*Instructions to follow*
Go through the entries and copy every line that has the string "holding" in it.
── The data
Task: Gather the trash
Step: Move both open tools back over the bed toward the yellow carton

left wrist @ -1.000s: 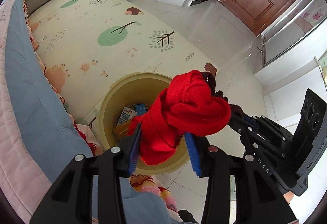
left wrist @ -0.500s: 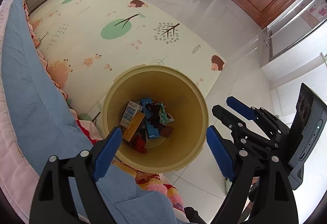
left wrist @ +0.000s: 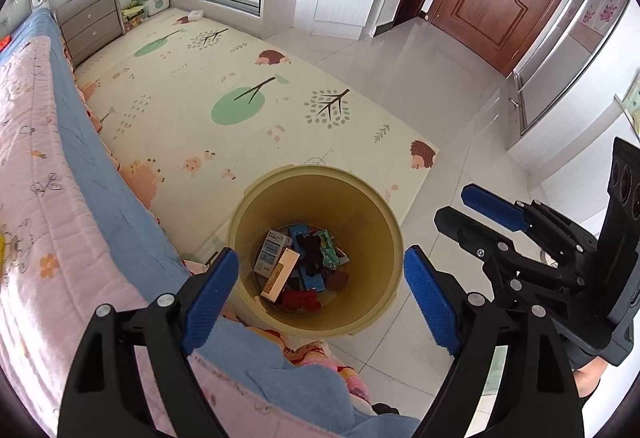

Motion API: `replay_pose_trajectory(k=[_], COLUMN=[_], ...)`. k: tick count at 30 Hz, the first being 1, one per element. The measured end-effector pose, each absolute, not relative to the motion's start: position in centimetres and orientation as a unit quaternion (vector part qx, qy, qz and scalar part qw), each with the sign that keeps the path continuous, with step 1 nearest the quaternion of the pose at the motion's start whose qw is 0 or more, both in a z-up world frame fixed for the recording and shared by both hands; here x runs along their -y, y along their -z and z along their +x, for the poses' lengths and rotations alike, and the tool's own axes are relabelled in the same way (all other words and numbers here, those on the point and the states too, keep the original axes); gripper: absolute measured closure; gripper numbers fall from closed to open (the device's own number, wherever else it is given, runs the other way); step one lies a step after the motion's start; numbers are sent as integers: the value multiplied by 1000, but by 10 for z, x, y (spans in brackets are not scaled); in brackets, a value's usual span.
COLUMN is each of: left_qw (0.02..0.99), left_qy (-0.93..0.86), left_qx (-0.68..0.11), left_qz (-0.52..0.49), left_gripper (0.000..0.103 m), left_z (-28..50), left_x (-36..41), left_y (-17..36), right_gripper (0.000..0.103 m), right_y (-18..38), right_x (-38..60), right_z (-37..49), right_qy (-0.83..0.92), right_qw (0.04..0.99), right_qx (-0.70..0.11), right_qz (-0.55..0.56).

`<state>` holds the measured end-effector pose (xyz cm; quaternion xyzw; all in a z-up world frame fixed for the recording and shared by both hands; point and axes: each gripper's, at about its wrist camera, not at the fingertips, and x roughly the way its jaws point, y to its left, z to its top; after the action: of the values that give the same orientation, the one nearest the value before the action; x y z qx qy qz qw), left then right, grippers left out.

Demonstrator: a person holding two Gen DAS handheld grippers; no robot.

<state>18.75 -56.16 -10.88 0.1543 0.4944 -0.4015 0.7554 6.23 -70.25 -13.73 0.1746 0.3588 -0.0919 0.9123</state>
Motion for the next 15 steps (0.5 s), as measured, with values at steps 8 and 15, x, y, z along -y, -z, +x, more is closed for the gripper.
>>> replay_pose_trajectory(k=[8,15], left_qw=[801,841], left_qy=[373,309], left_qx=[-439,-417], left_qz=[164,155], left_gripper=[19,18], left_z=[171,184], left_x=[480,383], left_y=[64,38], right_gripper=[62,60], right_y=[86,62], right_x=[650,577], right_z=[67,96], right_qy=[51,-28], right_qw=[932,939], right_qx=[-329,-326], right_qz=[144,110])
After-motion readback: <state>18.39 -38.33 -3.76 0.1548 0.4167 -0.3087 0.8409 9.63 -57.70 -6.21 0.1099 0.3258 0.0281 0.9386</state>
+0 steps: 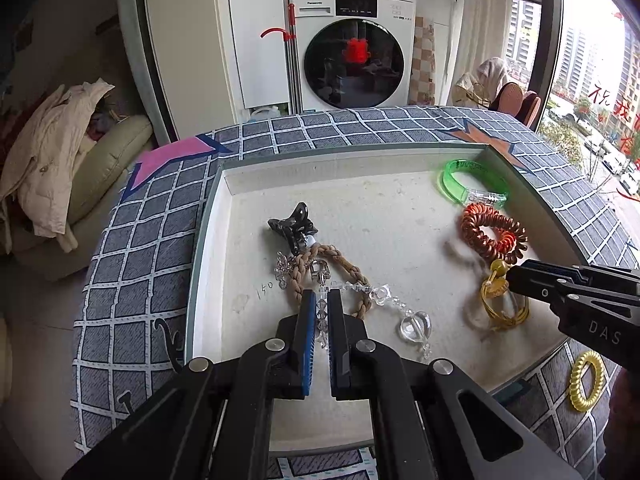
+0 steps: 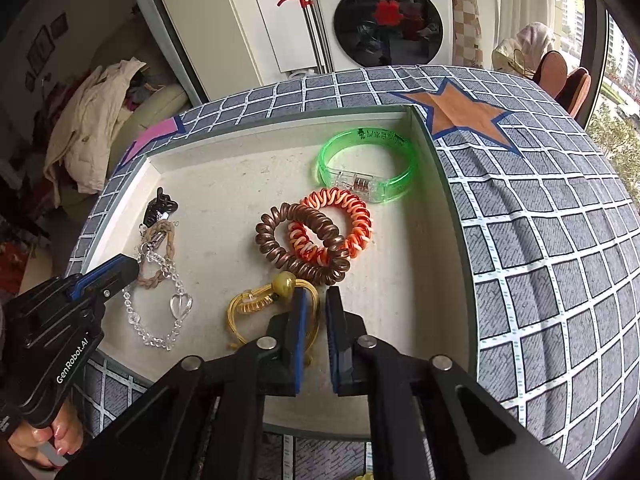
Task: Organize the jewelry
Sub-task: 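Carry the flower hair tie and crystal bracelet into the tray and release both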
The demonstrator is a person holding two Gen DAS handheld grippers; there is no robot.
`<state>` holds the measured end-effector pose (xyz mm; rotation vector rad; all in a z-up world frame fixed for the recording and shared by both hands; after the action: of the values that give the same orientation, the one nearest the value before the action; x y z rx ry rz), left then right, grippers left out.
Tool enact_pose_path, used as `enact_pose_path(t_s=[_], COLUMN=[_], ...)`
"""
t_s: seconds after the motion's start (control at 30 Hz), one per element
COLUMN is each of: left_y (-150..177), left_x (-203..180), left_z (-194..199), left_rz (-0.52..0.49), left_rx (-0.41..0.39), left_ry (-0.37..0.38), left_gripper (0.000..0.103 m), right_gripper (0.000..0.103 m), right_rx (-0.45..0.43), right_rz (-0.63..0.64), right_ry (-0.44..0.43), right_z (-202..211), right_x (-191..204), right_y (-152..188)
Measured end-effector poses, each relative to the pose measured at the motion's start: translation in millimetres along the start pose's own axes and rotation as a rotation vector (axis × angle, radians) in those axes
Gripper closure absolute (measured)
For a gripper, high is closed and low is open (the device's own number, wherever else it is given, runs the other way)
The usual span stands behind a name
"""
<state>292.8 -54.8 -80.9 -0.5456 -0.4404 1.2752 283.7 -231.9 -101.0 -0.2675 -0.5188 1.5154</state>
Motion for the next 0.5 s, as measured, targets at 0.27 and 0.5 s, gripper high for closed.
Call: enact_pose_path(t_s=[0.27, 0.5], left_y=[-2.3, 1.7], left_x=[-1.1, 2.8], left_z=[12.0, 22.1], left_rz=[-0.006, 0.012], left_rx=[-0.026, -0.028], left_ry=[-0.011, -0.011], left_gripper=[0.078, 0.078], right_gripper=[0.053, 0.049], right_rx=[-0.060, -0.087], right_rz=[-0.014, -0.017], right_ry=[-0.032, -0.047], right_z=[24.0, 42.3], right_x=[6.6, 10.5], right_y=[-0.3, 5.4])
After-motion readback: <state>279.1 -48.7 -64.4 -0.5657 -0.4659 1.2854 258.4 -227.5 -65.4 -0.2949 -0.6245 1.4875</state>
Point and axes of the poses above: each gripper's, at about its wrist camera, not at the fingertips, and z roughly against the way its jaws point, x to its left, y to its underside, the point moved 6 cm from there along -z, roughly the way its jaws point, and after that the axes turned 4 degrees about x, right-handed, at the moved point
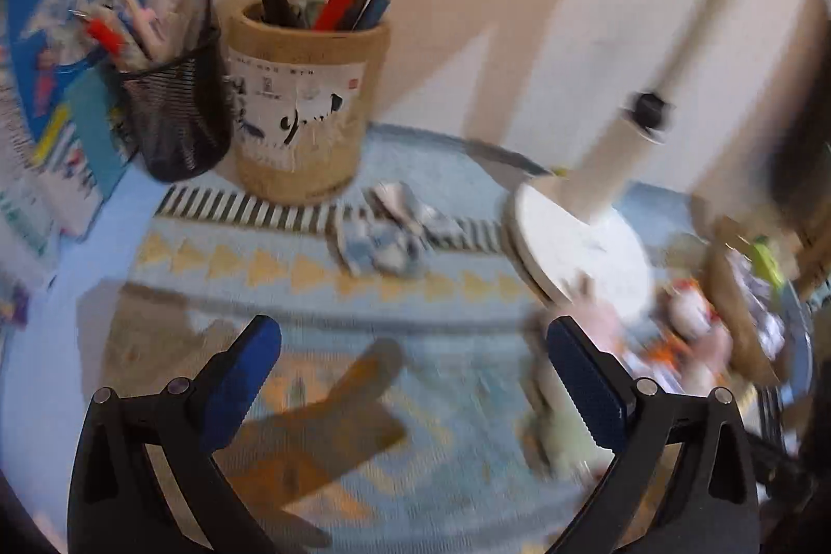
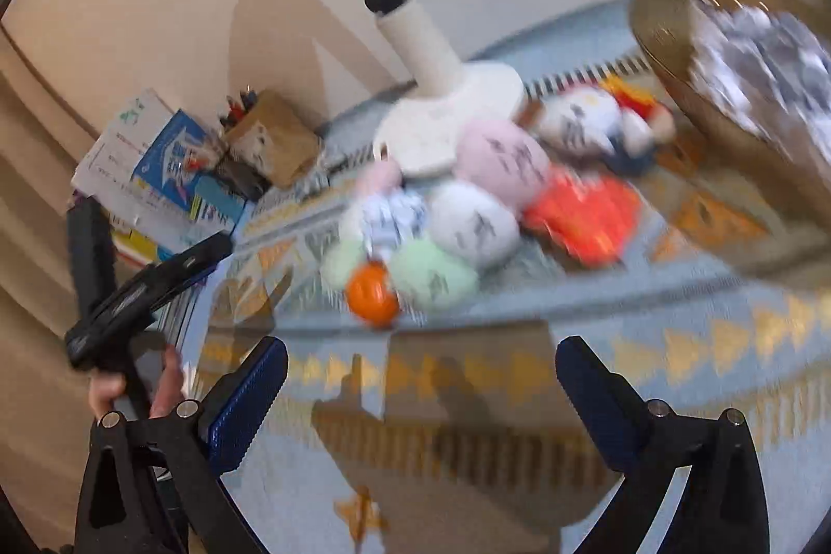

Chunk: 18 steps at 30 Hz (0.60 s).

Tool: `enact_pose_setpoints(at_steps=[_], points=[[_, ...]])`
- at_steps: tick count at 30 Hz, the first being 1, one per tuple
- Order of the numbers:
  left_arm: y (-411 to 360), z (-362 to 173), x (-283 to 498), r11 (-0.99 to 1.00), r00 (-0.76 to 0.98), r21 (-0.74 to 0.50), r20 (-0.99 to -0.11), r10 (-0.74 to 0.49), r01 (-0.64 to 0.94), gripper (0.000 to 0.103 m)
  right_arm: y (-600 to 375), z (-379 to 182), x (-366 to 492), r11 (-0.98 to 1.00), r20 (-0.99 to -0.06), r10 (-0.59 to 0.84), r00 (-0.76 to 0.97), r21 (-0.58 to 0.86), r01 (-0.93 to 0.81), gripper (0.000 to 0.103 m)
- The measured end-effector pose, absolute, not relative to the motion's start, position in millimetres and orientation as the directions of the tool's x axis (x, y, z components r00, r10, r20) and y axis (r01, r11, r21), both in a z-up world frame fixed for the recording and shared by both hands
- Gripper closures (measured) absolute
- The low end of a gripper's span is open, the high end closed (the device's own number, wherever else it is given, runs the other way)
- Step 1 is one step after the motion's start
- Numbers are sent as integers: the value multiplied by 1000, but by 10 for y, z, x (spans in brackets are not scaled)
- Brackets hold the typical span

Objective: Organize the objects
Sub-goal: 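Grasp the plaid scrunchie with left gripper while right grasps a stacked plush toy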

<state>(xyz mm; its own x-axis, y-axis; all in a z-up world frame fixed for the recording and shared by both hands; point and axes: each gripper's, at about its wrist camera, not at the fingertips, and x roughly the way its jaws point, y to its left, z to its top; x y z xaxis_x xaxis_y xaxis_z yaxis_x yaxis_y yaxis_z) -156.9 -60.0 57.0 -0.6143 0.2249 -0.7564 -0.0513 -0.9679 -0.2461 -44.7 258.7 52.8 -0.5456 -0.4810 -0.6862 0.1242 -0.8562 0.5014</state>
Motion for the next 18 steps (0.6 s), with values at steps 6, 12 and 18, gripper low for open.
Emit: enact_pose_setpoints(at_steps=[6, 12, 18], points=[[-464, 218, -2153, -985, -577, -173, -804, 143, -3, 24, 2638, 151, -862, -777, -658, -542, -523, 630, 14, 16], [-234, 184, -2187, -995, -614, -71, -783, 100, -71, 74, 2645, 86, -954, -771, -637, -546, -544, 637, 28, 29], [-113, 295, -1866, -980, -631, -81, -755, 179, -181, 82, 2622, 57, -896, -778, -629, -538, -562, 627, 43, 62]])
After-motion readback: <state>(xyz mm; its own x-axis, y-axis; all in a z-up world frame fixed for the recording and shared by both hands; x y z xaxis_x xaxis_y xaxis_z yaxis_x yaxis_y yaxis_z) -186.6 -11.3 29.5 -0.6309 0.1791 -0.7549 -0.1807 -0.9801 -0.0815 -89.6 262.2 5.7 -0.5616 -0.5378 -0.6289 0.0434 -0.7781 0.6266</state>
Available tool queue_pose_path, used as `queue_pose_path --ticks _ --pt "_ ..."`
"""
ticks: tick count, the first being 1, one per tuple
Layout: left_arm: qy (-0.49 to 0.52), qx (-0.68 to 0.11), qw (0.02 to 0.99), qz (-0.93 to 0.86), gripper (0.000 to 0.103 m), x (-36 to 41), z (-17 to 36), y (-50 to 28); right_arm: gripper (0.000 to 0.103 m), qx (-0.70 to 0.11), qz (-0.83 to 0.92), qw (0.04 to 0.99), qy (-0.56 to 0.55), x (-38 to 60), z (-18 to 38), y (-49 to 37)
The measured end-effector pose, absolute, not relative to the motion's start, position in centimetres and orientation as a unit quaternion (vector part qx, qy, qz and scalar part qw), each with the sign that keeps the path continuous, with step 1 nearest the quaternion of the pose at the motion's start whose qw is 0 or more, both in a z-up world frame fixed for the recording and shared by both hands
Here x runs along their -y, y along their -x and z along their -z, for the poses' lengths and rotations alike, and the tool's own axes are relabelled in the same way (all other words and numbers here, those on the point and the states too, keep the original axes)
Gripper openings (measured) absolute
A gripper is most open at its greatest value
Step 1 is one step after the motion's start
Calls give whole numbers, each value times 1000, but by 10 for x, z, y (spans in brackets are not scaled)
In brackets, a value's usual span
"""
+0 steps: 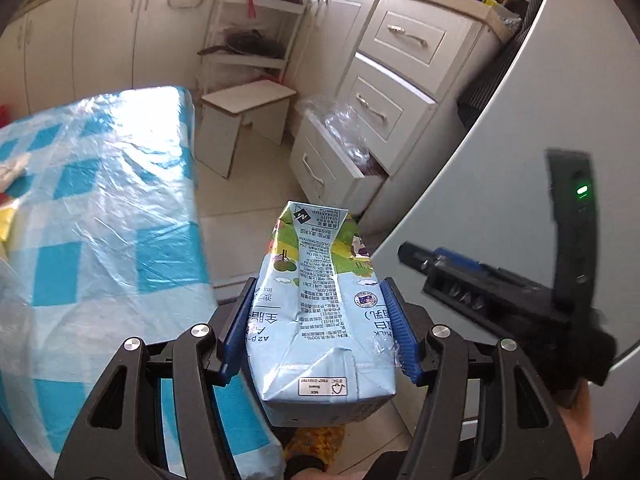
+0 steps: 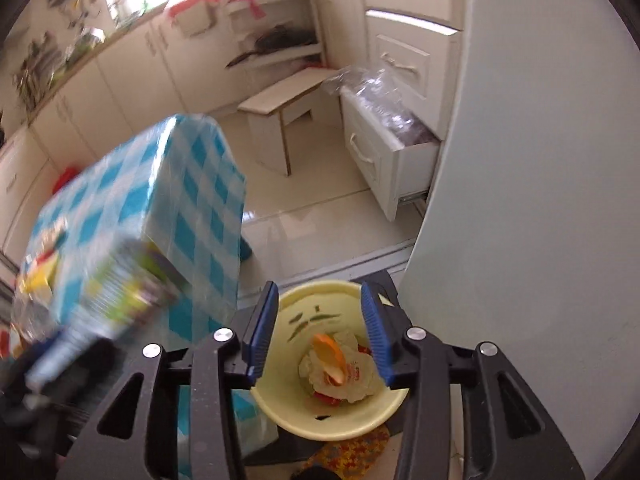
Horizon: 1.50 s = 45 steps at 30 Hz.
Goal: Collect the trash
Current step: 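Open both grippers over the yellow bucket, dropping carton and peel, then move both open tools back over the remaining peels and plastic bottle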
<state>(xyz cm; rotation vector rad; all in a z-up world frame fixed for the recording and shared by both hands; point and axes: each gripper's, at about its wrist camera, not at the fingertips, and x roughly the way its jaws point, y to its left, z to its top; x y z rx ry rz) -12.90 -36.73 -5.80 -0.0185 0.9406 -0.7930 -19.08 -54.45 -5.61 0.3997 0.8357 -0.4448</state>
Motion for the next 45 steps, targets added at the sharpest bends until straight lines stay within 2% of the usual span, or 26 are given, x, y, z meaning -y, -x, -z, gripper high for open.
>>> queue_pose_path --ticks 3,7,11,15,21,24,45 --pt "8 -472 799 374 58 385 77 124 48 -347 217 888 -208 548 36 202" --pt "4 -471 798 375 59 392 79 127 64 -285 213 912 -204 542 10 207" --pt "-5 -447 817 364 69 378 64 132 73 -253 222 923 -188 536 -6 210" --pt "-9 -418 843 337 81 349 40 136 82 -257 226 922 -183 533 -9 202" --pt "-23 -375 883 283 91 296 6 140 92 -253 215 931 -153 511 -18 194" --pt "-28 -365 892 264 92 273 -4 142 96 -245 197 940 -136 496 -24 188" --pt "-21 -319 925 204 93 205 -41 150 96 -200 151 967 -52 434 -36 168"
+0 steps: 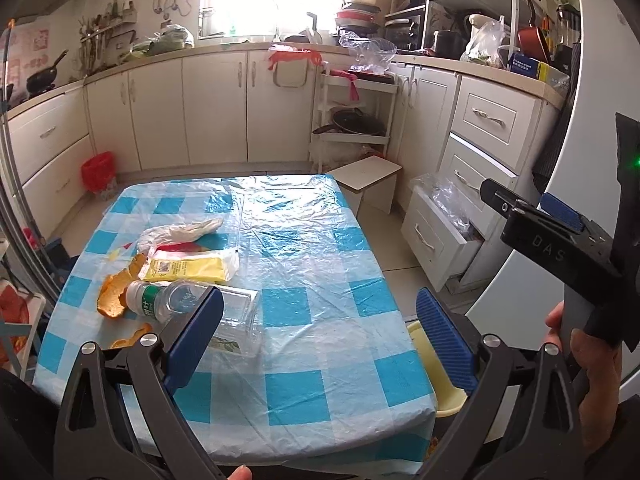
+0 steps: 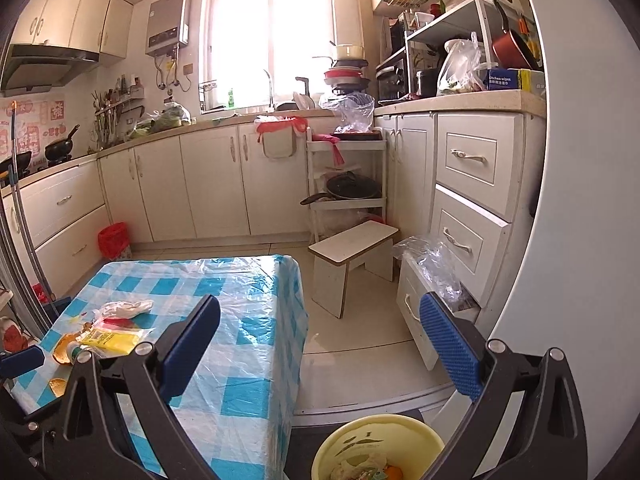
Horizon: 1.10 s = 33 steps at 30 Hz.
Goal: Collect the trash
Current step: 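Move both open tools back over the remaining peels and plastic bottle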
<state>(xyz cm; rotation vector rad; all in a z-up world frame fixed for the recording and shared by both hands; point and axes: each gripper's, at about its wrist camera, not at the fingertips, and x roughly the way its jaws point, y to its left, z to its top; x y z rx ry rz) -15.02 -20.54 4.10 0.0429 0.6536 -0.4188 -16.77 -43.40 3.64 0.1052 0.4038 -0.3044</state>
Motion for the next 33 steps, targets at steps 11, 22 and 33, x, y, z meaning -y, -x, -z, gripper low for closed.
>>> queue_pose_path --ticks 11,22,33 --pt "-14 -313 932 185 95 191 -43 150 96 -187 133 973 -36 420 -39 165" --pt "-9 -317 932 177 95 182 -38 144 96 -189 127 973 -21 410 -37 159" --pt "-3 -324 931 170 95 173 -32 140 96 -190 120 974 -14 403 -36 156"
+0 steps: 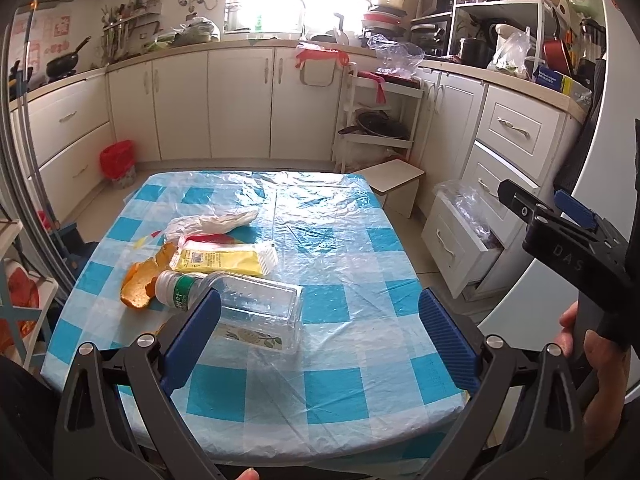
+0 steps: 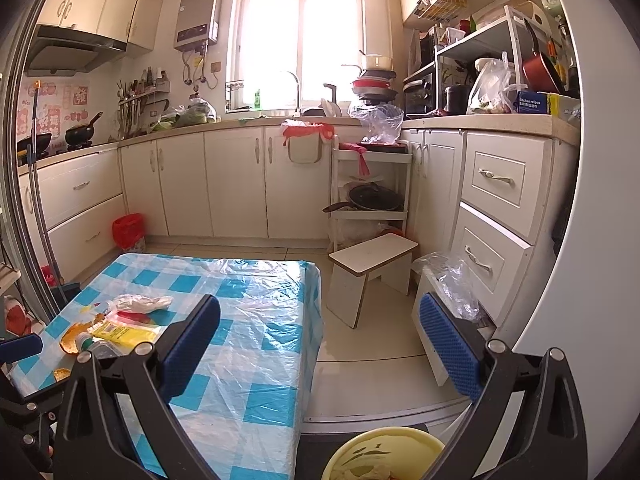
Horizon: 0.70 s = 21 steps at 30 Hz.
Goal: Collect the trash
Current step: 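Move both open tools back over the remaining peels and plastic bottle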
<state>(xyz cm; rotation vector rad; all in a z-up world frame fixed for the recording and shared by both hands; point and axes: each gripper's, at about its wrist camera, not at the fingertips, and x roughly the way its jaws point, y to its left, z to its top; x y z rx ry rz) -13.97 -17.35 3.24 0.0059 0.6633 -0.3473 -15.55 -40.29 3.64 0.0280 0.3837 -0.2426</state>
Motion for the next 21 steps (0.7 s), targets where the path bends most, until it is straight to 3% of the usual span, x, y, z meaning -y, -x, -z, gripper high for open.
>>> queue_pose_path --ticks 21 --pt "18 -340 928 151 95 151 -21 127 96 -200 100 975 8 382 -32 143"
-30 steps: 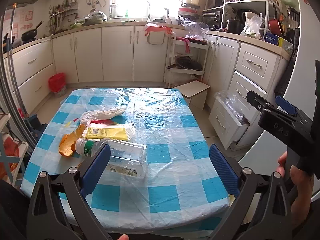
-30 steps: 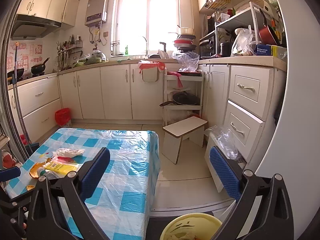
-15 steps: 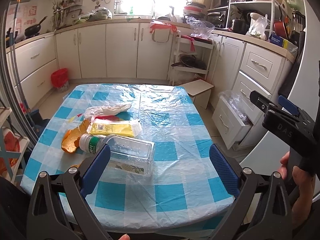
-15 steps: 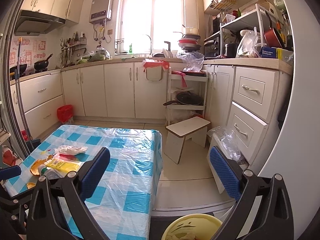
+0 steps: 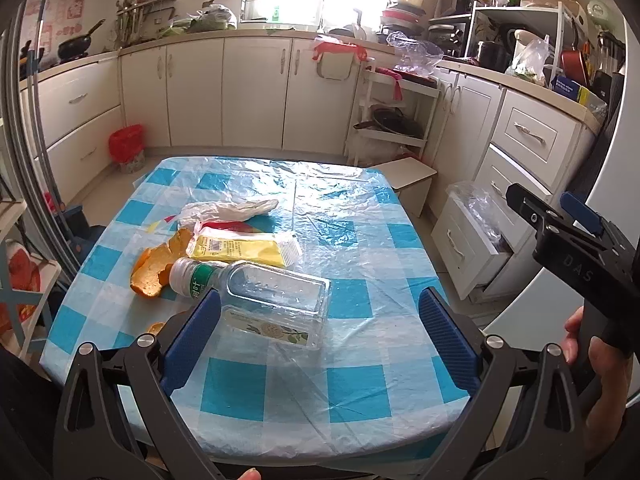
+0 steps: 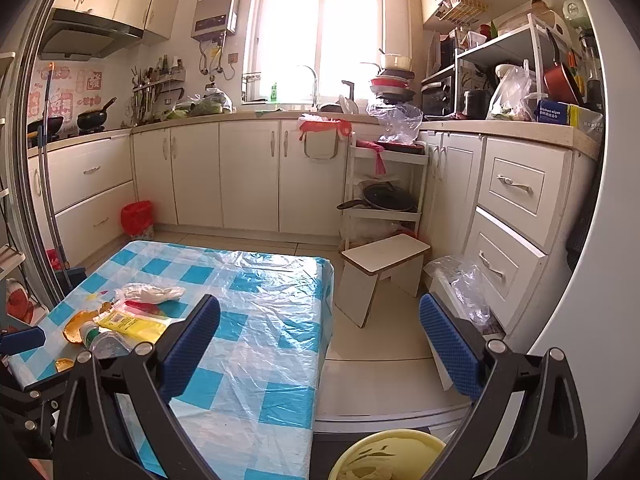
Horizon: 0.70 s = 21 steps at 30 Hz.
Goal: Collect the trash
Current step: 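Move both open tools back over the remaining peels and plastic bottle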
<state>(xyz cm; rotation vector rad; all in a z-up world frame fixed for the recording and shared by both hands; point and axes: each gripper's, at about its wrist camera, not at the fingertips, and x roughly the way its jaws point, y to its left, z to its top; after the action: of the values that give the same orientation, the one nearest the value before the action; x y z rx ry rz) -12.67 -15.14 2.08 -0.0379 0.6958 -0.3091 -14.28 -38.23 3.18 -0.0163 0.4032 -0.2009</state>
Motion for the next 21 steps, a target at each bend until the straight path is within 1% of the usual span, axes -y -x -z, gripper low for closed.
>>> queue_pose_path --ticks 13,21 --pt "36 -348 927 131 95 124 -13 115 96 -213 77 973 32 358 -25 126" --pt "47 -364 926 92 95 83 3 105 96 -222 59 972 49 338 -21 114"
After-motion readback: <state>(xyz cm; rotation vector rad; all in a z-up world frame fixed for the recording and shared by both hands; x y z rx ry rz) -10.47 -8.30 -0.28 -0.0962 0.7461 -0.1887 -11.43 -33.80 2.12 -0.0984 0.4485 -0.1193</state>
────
*Solution to this task*
Demonstrator: a person holding two Gen DAS handheld grippers; no robot.
The demonstrator is a person holding two Gen DAS handheld grippers; there is no robot.

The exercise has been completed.